You specified separating compilers by media type, but I don't think that extension(media type) is really a reliable way to do this(how would you handle no extension). I guess you could decide to on a list of supported media types, but I feel that would be very limiting. You could load modules by manifest and have the manifest tell the loader system what sort of loader to use, but that already sounds way to much like package.json if you ask me. That might be fine if some thought was put into it, but I don't think thats really what the deno community wants.

In general the more complicated your expectations get the more difficult this will be to implement, and the more bugs we will encounter in the process.

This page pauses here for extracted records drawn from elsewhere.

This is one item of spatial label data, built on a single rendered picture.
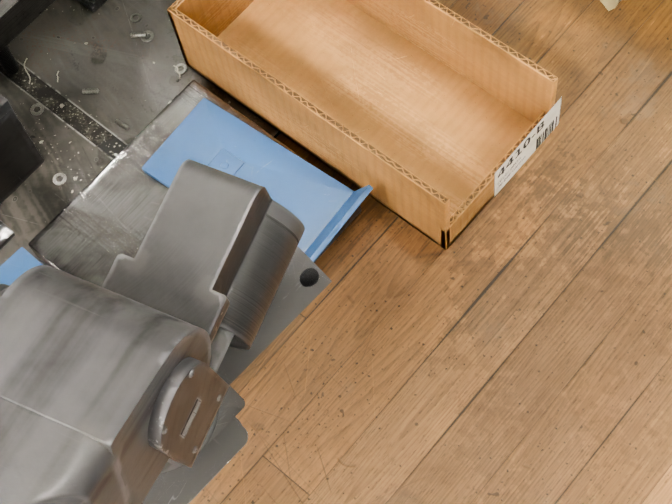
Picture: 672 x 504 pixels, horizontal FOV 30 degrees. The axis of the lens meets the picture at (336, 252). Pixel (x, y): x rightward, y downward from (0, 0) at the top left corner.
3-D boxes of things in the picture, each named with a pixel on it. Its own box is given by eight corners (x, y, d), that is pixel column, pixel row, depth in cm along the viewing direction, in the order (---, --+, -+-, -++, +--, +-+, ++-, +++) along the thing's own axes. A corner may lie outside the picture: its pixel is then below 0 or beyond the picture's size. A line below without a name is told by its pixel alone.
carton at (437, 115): (446, 256, 87) (445, 204, 80) (188, 70, 95) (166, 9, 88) (558, 129, 90) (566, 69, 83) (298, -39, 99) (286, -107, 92)
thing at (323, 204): (314, 284, 84) (309, 265, 81) (142, 170, 89) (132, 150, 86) (375, 206, 86) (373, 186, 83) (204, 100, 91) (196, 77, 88)
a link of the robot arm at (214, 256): (170, 190, 59) (87, 79, 48) (335, 254, 57) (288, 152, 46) (59, 415, 57) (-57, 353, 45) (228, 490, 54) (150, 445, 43)
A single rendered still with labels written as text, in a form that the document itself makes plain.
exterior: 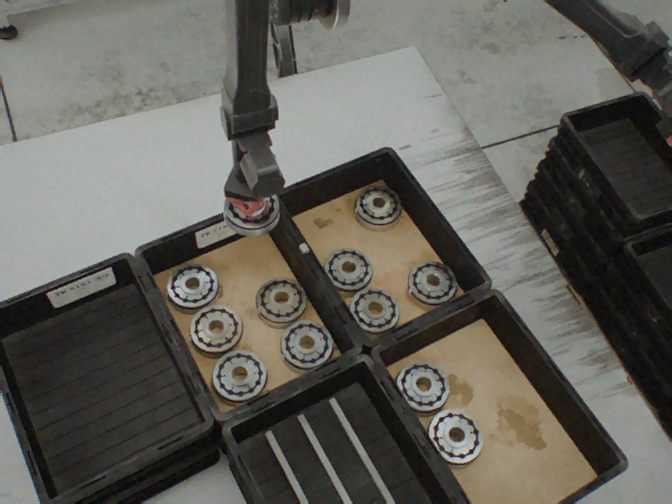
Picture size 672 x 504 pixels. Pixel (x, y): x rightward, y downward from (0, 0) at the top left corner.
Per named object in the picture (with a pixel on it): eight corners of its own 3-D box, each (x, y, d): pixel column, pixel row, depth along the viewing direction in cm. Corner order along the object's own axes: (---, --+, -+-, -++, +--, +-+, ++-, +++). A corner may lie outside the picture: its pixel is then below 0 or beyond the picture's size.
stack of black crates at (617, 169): (515, 202, 253) (559, 114, 215) (588, 179, 261) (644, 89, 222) (577, 298, 235) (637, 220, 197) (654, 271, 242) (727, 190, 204)
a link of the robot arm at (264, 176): (271, 87, 114) (218, 101, 112) (297, 142, 109) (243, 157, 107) (272, 137, 125) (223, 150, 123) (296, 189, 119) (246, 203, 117)
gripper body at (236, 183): (276, 160, 131) (276, 133, 125) (258, 205, 126) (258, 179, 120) (242, 151, 132) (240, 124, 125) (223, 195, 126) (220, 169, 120)
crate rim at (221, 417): (132, 255, 145) (130, 248, 143) (268, 199, 154) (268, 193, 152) (218, 429, 128) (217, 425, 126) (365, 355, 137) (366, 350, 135)
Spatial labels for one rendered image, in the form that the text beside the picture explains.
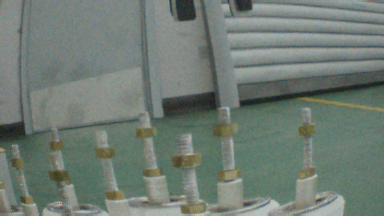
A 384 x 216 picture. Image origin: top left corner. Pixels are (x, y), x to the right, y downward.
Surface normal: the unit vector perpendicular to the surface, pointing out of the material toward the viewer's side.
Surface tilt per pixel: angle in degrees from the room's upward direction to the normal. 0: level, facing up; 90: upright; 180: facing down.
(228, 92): 90
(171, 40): 90
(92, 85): 90
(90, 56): 90
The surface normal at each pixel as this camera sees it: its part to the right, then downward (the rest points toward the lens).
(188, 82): 0.22, 0.04
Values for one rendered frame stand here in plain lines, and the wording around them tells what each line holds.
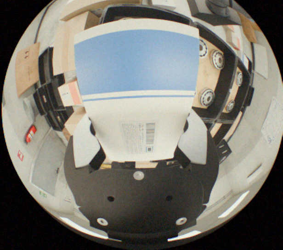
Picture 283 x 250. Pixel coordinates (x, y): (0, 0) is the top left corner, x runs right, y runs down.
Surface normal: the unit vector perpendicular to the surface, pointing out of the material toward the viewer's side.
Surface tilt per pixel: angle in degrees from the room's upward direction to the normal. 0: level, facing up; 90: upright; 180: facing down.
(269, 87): 90
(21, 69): 80
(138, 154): 0
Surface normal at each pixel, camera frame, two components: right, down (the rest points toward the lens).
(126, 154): 0.04, 0.52
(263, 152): -1.00, 0.04
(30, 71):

It might be much more simple to decide that user compilers should be trusted code, and expect them to handle the retrieval of resources required to complete their tasks thus the nomenclature loader would be more fitting. The expectations for said loaders could be as simple as:

  1. Loaders will be given a module's fully qualified url(this could be generated using native url parsing I.E. new URL(specifier, referrer ? referrer : defaultUrl)).
  2. Loaders will also be given a modules referrer information: origin url, source code, source map, media type, source loader(what loader was used to provide this resource?), etc.
  3. Loaders would be expected to take the information from 1 and 2, and accurately as possible return a ts or js module that represents that modules url(or error out if not possible).
  4. Loaders should be given the ability to error out on a request for any reason(and should be encouraged to error out as soon as possible).
  5. Loader priority should be determined by their order in the list of configured loaders, and each loader must be given an attempt and error out before trying the next one.
  6. Loaders should be designed to be platform agnostic, so they can be integrated in tooling like a typescript language services plugin. This would most likely be achieved by having the implementation passing the loaders platform specific implementations of a shared resource accessor api.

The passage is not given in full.